[What you will do]: Using the listing below, retype exactly the lines starting at the one with "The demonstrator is" and ending at the one with "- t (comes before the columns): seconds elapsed", and include both.

START Provided data

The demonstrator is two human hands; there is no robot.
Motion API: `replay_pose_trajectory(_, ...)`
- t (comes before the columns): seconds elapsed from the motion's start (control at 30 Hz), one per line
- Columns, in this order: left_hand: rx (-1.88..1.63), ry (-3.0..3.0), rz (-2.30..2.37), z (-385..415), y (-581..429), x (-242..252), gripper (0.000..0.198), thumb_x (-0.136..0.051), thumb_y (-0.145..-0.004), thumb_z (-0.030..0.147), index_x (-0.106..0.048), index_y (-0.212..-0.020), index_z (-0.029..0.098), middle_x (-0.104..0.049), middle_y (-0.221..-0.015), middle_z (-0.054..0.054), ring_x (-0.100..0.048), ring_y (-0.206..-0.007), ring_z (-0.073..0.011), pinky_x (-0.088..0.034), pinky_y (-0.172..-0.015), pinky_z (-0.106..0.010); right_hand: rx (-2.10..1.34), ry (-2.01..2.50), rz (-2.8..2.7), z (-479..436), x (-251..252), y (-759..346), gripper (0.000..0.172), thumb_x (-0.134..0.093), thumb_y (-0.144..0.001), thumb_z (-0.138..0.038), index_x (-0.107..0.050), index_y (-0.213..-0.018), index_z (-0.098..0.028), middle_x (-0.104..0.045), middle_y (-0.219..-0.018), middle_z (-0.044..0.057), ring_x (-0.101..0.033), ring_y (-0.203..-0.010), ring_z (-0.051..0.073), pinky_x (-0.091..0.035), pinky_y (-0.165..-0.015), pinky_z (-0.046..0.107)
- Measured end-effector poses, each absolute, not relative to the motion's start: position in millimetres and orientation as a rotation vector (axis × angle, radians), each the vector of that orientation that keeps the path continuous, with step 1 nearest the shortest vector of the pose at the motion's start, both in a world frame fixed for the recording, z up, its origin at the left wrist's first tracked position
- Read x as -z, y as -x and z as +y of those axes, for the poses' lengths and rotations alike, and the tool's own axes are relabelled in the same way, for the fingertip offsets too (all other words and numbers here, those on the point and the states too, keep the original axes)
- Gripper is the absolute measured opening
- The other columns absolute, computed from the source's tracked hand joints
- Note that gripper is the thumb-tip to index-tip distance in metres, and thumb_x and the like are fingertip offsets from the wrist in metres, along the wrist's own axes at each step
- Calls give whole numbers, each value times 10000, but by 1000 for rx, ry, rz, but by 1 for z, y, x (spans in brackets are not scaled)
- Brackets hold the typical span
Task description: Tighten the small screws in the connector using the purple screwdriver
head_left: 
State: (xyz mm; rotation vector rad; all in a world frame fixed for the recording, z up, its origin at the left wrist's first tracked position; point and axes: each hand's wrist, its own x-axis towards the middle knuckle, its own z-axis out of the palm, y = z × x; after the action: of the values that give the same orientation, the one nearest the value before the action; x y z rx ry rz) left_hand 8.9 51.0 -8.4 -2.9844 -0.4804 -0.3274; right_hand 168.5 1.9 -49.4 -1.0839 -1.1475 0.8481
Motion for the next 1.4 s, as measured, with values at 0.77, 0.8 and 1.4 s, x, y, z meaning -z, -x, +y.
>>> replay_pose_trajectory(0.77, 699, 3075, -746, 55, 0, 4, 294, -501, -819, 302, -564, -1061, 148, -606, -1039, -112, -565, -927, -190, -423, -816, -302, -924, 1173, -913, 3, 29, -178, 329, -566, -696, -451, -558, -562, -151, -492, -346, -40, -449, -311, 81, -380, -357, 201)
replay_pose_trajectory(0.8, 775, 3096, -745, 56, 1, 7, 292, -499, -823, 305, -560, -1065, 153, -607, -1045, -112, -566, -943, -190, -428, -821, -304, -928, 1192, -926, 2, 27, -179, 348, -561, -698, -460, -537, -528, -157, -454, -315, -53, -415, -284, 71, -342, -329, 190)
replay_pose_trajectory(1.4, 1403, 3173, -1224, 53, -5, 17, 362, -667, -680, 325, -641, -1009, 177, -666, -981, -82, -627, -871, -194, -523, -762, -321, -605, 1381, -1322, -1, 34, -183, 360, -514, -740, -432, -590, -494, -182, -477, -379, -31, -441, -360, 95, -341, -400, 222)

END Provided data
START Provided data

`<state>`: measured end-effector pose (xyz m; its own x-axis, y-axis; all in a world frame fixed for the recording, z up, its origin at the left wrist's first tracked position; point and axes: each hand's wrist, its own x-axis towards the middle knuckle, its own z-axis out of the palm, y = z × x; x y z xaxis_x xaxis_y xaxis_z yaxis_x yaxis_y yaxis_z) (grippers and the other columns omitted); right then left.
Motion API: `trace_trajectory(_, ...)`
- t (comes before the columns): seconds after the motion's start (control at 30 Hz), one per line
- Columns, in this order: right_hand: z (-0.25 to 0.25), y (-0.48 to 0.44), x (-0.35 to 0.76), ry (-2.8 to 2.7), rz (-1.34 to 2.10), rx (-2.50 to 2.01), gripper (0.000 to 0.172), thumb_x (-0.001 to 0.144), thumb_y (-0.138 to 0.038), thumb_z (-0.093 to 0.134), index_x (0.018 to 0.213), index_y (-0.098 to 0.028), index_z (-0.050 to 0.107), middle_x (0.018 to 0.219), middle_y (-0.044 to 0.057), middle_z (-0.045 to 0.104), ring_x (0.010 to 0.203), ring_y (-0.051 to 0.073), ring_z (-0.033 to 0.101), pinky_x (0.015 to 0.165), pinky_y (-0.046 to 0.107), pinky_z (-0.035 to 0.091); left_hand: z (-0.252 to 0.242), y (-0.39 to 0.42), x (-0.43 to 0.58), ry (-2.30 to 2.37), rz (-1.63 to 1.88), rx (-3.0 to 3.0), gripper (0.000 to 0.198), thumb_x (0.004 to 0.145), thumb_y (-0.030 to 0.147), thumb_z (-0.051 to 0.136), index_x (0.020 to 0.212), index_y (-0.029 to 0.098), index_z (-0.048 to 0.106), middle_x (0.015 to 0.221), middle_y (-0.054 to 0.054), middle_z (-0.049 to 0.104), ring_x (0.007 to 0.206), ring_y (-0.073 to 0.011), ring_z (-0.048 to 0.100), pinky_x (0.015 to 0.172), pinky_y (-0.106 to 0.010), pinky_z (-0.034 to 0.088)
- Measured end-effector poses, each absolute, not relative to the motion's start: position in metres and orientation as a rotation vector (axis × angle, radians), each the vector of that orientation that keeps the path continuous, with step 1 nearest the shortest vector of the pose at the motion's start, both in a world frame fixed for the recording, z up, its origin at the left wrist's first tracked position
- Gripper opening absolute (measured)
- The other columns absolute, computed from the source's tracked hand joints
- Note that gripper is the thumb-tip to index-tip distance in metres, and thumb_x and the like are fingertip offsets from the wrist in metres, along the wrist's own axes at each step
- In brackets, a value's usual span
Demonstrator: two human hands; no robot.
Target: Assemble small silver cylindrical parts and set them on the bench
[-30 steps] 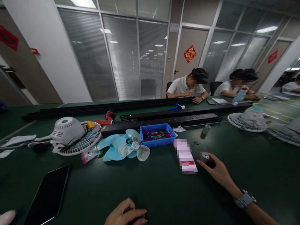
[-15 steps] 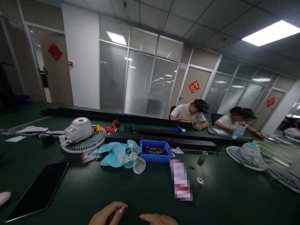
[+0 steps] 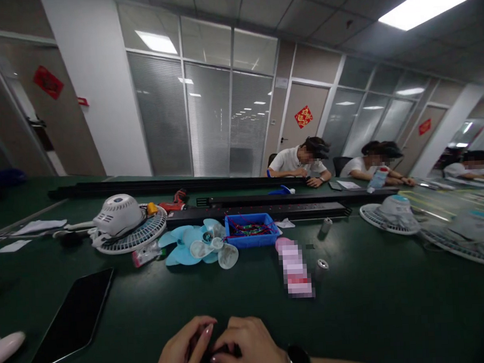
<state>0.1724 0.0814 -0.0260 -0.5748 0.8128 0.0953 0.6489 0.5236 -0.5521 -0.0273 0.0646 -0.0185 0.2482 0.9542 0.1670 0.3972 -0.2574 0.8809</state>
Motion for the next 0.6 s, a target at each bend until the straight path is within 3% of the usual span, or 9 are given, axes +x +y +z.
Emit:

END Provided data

[Solution]:
The demonstrator is two human hands; there is no robot.
Motion API: `replay_pose_trajectory(_, ...)`
- t (comes before the columns): seconds elapsed from the motion's start (control at 30 Hz), one per line

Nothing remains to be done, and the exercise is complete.